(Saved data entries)
******************************

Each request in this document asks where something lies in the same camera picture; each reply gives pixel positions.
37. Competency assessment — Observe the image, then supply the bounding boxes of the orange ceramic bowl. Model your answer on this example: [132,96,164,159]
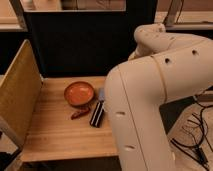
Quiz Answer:
[64,81,95,107]

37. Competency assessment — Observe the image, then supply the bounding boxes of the dark right side panel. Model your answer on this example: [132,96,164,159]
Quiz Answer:
[159,97,195,133]

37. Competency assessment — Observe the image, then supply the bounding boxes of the red chili pepper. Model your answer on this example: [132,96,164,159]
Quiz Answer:
[71,107,90,120]

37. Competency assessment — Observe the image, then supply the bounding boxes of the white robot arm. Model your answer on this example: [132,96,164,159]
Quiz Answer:
[104,24,213,171]

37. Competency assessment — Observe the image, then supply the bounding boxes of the black back panel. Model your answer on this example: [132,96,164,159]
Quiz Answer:
[25,0,157,77]

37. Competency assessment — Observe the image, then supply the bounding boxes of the wooden left side panel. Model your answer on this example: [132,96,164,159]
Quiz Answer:
[0,40,42,149]

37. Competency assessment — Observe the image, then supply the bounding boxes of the black floor cables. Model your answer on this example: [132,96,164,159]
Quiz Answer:
[170,99,213,168]

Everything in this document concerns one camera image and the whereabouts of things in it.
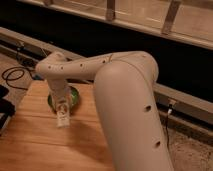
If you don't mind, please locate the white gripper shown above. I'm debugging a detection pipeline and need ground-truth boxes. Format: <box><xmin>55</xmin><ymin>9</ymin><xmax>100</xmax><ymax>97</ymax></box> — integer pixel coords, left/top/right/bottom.
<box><xmin>48</xmin><ymin>79</ymin><xmax>71</xmax><ymax>103</ymax></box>

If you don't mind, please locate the white plastic bottle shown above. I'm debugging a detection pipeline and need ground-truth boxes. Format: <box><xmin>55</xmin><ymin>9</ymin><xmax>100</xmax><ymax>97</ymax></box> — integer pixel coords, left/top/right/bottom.
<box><xmin>56</xmin><ymin>99</ymin><xmax>70</xmax><ymax>127</ymax></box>

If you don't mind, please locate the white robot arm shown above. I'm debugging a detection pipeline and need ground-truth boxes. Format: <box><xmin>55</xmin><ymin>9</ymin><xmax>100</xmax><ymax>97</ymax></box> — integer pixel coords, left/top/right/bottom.
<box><xmin>36</xmin><ymin>51</ymin><xmax>174</xmax><ymax>171</ymax></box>

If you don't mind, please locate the green ceramic bowl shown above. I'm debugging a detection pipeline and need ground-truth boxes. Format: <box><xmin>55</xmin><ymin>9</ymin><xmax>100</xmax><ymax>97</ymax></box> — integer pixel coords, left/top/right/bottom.
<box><xmin>47</xmin><ymin>86</ymin><xmax>80</xmax><ymax>112</ymax></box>

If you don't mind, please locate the blue object on floor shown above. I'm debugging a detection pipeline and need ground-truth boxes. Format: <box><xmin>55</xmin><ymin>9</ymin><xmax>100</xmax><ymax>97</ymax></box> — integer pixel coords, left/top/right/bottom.
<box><xmin>34</xmin><ymin>75</ymin><xmax>42</xmax><ymax>80</ymax></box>

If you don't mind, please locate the black object at left edge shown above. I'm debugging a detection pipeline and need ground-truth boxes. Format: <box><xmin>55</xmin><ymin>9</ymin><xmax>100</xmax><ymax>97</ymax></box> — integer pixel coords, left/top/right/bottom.
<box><xmin>0</xmin><ymin>85</ymin><xmax>15</xmax><ymax>133</ymax></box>

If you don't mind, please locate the black cable at right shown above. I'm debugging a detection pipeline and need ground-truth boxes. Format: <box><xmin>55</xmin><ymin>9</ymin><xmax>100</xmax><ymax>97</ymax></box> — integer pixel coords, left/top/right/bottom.
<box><xmin>164</xmin><ymin>103</ymin><xmax>175</xmax><ymax>148</ymax></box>

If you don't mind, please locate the metal window frame rail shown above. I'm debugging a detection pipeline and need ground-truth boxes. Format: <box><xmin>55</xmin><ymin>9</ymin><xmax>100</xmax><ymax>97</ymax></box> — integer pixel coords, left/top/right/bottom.
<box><xmin>19</xmin><ymin>0</ymin><xmax>213</xmax><ymax>50</ymax></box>

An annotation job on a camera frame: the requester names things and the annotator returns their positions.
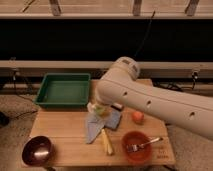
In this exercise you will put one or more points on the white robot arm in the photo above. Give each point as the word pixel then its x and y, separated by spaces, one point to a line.
pixel 188 111

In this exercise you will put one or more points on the wooden block brush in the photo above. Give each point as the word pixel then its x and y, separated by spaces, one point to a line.
pixel 117 107

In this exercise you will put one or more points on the green plastic tray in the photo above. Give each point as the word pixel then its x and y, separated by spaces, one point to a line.
pixel 64 90

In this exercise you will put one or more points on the small green cup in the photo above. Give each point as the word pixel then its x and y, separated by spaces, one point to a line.
pixel 101 111

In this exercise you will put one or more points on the blue sponge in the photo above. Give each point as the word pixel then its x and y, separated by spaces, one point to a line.
pixel 113 120

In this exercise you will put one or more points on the grey folded cloth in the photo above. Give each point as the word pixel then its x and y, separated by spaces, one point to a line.
pixel 93 126

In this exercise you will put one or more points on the orange fruit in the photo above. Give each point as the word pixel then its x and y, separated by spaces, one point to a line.
pixel 137 117

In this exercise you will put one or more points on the yellow corn cob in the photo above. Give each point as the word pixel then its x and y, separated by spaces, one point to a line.
pixel 107 143

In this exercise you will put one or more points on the wooden table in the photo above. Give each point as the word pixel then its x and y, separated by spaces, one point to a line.
pixel 66 130

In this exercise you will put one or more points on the silver fork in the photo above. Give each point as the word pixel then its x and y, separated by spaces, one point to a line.
pixel 137 147

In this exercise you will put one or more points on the orange bowl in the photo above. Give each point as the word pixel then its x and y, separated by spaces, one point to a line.
pixel 141 156

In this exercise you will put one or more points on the dark purple bowl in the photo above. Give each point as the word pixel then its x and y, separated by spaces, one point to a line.
pixel 37 151

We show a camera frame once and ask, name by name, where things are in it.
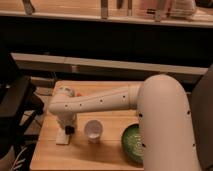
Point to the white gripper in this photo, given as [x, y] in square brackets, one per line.
[67, 121]

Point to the green bowl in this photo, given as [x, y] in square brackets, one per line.
[131, 143]

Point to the white sponge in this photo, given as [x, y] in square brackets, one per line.
[62, 138]

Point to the dark chair right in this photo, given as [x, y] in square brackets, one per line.
[201, 105]

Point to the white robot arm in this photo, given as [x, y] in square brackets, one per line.
[164, 117]

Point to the black chair left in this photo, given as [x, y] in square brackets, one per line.
[18, 103]

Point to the white paper cup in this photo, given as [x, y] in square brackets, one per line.
[93, 131]

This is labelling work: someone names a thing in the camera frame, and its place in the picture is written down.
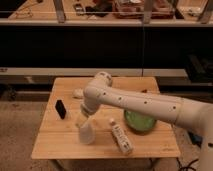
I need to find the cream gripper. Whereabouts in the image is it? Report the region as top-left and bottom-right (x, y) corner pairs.
(76, 108), (94, 128)

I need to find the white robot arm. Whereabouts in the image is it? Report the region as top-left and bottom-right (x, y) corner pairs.
(77, 72), (213, 171)

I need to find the black eraser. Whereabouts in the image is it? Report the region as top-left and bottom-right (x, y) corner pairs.
(55, 100), (66, 119)

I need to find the white sponge block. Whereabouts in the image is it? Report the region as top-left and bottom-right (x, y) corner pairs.
(73, 88), (83, 99)

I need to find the wooden table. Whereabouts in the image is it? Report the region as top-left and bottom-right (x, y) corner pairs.
(31, 77), (180, 161)

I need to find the white labelled bottle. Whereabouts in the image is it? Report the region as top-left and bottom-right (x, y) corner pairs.
(109, 118), (133, 155)

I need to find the green round plate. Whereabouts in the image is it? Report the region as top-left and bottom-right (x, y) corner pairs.
(123, 110), (156, 133)

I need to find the long shelf bench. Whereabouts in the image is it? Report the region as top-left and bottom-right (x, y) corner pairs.
(0, 67), (187, 77)

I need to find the black remote control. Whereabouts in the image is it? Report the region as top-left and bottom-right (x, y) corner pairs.
(73, 3), (85, 16)

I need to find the tray with items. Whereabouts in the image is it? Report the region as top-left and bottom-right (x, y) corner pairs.
(113, 0), (174, 19)

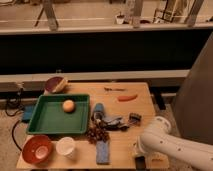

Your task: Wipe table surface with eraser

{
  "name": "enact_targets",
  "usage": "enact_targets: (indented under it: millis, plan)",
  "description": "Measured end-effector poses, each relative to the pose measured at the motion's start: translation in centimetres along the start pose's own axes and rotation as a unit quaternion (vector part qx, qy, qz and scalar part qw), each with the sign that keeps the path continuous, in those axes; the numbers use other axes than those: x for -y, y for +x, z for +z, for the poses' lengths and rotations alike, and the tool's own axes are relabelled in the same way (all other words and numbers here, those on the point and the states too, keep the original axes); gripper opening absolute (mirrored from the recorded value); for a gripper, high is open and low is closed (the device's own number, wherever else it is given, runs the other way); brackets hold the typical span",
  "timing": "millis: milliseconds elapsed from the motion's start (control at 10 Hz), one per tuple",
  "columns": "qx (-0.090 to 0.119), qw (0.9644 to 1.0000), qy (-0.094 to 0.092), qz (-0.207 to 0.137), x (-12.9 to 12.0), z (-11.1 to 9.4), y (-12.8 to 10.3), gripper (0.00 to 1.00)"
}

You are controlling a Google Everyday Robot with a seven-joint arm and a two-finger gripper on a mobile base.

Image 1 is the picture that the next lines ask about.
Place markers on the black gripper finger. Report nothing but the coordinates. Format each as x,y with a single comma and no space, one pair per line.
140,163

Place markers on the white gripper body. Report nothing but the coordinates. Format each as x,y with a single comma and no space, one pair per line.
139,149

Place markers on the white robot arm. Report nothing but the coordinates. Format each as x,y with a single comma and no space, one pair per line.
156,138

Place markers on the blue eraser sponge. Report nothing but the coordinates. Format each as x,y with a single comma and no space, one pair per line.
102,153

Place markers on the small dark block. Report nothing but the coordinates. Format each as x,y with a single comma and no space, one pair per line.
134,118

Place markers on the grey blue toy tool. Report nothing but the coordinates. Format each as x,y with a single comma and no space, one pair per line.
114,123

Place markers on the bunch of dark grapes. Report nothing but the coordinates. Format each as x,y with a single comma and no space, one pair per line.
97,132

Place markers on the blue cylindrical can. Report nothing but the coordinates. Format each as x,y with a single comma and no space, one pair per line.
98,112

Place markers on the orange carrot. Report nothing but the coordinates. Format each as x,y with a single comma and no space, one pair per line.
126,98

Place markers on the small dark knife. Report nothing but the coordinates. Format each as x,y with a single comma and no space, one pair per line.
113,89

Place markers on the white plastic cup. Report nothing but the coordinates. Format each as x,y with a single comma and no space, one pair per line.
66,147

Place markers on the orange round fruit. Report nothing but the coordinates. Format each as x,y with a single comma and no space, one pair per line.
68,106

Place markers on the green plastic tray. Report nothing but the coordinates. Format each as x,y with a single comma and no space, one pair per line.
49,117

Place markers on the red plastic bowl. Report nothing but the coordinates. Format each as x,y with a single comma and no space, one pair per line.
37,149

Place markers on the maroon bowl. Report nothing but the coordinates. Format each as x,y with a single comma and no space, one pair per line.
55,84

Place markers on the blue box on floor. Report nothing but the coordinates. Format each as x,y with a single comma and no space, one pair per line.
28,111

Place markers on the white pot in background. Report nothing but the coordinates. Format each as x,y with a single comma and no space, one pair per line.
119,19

******************************

INSTRUCTIONS FOR THE TASK – Show all lines above that contain "things".

EXERCISE RESPONSE –
Everything in this document concerns one camera image and the whereabouts of things in it.
An annotation job on a camera frame: the requester names things and the annotator returns their positions.
We show a camera frame once and ask, name by name, where things are in it.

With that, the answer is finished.